■ TASK INSTRUCTIONS
Output only the line that contains "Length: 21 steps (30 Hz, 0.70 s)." and the lines after it, all verbatim, through the last one below.

■ SOURCE MATERIAL
··········
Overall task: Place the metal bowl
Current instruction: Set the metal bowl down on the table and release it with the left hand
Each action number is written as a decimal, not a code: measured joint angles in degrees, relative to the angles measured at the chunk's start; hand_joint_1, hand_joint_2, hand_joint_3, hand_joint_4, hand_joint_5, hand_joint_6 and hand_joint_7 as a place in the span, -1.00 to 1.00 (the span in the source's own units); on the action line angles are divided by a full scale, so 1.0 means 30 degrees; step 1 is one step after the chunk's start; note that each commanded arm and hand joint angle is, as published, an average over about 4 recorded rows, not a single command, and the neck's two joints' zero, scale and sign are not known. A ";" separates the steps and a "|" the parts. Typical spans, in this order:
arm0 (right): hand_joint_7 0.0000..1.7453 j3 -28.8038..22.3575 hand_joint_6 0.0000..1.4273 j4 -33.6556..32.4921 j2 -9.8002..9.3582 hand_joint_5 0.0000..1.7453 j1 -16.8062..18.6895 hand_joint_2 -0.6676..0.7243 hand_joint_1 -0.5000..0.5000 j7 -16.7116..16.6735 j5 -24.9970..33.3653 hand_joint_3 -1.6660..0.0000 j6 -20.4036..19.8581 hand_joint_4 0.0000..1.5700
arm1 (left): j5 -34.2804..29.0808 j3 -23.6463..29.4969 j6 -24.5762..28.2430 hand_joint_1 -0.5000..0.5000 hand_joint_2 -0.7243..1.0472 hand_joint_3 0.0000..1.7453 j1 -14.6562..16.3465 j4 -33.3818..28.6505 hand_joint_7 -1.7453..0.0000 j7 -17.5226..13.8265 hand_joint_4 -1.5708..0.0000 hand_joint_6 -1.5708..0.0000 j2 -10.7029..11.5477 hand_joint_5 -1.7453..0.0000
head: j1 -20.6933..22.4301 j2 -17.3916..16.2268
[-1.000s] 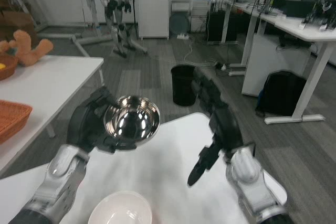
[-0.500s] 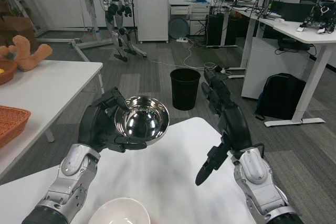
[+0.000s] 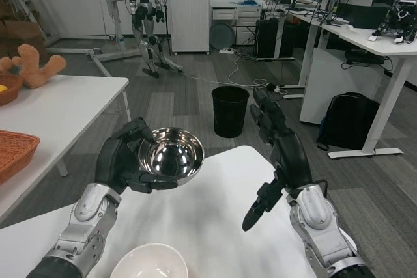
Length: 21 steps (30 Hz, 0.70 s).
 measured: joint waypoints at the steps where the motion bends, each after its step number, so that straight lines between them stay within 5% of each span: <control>1: -0.96 0.0000 -1.00 0.0003 0.0001 -1.00 0.0000 0.91 -0.83 0.0000 0.0000 1.00 0.0000 -1.00 | 0.0000 0.0061 -0.0002 0.02 0.20 -0.30 0.0003 0.0093 -0.92 -0.0001 -0.86 -0.09 0.0000 -1.00 | 0.0026 -0.0020; 21: -0.98 0.0034 -1.00 0.0056 0.0069 -1.00 0.0000 0.91 -0.83 -0.0001 0.0000 1.00 -0.0002 -1.00 | 0.0003 0.0571 -0.1077 0.04 0.20 -0.30 0.0815 0.2498 -0.92 -0.0206 -0.86 -0.19 0.0010 -1.00 | 0.0362 -0.0247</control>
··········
■ SOLUTION
Length: 21 steps (30 Hz, 0.70 s).
 measured: joint waypoints at the steps where the motion bends, each after its step number, so that straight lines between them stay within 5% of each span: <control>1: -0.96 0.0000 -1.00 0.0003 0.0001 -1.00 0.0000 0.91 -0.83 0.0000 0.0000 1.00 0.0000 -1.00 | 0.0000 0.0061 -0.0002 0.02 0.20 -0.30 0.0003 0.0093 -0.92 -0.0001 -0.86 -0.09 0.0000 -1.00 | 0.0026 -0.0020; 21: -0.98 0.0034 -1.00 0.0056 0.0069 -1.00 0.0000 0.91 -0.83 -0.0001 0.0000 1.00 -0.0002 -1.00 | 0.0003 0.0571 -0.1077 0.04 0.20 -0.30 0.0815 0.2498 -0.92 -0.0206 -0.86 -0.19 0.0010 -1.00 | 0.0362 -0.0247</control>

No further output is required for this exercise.